Below is a listing from which only part is wanted; return exactly the lines from the one with "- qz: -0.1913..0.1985" up to and including the one with "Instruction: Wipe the".

━━━━━━━━━━━━━━━━━━━━

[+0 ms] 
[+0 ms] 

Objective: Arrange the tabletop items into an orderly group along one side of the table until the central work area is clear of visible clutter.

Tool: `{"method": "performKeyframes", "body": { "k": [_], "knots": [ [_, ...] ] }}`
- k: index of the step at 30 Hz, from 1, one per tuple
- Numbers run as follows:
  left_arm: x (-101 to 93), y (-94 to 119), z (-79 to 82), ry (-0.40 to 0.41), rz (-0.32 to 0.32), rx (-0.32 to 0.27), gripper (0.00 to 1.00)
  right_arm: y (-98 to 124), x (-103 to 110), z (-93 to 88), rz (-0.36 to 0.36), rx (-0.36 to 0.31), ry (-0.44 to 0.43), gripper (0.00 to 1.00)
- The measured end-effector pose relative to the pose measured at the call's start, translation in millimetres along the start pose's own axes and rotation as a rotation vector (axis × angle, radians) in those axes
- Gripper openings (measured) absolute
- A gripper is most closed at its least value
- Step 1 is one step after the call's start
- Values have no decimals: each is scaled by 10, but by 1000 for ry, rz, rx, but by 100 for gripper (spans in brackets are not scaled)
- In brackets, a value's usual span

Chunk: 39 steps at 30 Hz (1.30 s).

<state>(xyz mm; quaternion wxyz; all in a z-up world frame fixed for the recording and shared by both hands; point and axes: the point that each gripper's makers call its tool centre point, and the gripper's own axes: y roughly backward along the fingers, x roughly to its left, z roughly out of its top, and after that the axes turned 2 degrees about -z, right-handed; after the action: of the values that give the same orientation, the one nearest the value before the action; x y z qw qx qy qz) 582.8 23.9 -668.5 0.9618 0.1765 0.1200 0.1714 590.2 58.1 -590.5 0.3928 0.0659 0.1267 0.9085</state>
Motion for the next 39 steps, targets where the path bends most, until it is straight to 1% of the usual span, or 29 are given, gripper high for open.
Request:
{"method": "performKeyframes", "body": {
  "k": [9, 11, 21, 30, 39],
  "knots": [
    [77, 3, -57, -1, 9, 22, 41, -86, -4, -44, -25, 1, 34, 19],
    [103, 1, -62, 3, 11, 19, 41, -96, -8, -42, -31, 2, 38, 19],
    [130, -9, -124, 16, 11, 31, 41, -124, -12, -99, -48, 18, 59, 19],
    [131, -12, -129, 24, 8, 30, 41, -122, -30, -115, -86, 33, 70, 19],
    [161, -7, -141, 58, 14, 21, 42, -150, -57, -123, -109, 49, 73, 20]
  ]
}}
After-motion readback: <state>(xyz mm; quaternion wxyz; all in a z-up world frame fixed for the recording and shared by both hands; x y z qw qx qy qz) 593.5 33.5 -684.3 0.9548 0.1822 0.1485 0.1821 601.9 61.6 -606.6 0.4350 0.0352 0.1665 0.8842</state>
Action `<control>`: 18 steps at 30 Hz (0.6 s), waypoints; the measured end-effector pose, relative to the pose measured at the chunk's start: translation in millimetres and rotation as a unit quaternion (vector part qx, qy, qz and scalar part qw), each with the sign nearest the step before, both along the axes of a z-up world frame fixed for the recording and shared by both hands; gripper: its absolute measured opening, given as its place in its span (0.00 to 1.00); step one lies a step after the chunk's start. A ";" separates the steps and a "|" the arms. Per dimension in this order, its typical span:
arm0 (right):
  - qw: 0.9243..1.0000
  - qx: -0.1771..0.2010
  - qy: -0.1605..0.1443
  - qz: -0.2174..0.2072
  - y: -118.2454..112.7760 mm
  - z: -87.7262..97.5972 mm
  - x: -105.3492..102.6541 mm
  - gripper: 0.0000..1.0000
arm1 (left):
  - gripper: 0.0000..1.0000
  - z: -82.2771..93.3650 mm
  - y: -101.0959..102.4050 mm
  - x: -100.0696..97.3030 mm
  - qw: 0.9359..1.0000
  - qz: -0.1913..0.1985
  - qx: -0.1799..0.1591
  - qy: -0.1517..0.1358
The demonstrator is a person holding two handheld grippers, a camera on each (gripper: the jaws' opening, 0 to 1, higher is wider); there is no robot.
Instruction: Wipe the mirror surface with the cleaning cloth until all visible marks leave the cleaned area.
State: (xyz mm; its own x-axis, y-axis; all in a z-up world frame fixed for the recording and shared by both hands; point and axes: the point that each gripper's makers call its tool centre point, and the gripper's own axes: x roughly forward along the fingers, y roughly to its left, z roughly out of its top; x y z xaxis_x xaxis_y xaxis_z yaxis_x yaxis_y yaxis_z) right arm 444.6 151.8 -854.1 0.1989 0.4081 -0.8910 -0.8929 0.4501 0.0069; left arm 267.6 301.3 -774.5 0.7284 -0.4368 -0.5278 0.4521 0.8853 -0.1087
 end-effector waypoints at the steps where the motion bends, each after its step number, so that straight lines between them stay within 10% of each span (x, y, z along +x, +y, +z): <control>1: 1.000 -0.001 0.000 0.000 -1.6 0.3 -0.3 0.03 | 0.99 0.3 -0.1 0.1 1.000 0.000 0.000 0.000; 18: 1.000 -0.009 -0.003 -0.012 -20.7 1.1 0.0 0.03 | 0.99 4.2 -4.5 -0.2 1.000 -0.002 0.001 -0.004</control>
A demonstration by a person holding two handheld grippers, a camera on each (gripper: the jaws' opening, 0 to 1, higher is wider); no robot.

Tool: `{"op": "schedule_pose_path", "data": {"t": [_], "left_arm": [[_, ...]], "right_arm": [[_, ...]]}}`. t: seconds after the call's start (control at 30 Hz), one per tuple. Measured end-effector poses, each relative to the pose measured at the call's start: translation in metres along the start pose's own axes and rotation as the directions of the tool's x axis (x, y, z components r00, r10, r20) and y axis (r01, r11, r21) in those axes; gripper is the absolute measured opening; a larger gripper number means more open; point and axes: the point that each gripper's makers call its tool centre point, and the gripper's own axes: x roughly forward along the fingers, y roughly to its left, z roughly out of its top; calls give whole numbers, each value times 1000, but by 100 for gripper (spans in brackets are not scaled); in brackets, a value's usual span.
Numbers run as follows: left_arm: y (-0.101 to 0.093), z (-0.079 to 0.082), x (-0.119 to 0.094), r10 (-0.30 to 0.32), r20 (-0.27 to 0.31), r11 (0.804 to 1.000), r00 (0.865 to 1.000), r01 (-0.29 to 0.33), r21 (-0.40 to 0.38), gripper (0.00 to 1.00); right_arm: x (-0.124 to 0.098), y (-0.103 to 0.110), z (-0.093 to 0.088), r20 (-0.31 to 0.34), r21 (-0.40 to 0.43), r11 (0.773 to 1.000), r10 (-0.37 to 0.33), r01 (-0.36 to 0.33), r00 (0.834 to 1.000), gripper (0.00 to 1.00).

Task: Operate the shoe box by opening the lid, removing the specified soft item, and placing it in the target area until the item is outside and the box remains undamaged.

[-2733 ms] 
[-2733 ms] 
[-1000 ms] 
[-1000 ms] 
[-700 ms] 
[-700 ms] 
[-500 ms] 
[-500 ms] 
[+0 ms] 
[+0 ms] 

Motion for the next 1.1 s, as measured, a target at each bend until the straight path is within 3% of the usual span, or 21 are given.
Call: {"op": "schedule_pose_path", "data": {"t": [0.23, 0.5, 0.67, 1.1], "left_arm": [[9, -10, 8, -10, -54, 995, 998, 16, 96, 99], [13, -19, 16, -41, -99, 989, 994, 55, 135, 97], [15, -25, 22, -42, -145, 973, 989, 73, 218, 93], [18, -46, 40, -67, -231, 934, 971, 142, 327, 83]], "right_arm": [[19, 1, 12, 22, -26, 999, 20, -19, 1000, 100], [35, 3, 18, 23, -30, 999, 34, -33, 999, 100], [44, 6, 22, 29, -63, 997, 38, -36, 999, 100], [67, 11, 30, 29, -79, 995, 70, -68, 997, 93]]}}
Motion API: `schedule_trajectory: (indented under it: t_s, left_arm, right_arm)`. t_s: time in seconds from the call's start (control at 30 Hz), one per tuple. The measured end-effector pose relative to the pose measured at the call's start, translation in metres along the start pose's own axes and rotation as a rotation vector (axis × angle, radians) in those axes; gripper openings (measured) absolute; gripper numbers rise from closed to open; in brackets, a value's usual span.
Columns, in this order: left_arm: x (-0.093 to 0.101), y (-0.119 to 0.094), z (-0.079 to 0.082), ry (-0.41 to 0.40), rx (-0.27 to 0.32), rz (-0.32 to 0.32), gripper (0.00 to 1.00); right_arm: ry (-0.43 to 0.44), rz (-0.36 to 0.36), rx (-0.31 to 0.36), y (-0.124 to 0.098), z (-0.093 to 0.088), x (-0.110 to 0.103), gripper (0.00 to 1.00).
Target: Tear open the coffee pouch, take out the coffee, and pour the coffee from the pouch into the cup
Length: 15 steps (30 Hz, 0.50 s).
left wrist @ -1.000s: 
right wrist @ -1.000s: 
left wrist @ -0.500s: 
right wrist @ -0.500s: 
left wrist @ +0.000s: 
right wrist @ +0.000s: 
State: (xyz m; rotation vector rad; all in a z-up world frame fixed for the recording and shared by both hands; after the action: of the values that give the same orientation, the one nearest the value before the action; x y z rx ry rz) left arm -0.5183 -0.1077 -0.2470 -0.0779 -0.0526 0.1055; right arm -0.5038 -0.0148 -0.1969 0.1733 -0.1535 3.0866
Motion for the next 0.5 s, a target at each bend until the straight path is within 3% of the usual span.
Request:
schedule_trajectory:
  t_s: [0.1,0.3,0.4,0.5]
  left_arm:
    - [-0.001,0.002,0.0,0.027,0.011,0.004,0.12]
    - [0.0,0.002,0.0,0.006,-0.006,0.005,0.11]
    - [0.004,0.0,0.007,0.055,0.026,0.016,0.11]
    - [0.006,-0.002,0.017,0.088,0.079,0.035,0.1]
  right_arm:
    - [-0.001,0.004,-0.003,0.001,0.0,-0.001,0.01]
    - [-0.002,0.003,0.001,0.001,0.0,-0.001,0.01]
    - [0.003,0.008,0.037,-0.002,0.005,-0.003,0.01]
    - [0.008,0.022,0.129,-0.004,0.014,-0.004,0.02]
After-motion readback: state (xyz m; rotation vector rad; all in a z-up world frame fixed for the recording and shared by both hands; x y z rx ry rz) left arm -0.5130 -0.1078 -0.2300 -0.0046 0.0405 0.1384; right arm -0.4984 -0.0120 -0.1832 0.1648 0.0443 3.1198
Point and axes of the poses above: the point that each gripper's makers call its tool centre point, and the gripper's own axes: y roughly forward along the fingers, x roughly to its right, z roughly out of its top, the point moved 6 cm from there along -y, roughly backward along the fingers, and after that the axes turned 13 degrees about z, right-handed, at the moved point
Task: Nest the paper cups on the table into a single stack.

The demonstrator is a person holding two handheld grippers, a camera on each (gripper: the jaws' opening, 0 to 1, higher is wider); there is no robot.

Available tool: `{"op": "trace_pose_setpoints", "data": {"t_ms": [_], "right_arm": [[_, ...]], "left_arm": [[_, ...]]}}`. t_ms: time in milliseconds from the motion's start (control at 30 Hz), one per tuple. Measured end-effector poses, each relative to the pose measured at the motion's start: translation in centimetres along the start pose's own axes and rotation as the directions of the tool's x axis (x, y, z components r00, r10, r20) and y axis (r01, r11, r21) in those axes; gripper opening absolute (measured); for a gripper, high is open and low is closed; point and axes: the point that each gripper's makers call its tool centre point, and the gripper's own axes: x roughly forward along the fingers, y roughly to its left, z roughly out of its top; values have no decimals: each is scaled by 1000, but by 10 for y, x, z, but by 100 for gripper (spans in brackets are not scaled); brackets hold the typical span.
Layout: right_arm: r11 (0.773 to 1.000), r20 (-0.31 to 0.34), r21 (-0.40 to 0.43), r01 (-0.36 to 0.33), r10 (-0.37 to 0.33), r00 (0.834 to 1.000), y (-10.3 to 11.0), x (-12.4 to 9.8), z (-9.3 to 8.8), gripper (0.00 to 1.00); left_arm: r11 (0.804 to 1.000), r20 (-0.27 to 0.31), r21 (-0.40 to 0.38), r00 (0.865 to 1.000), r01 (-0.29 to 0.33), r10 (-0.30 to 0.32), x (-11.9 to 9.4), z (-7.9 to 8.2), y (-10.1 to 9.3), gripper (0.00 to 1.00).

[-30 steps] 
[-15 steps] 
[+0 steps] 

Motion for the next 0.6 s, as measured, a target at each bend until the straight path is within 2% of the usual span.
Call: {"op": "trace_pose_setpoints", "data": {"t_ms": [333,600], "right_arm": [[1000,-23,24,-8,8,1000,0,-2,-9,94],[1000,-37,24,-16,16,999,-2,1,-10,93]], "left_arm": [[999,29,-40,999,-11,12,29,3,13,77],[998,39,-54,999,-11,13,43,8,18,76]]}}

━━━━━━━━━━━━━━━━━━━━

— ANSWER FOR THE TASK —
  - qz: -0.1913..0.1985
  - qx: -0.1799..0.1591
  - qy: -0.1517..0.1358
The demonstrator is a person holding two handheld grippers, a camera on each (gripper: the jaws' opening, 0 to 1, higher is wider); there is no robot.
Instruction: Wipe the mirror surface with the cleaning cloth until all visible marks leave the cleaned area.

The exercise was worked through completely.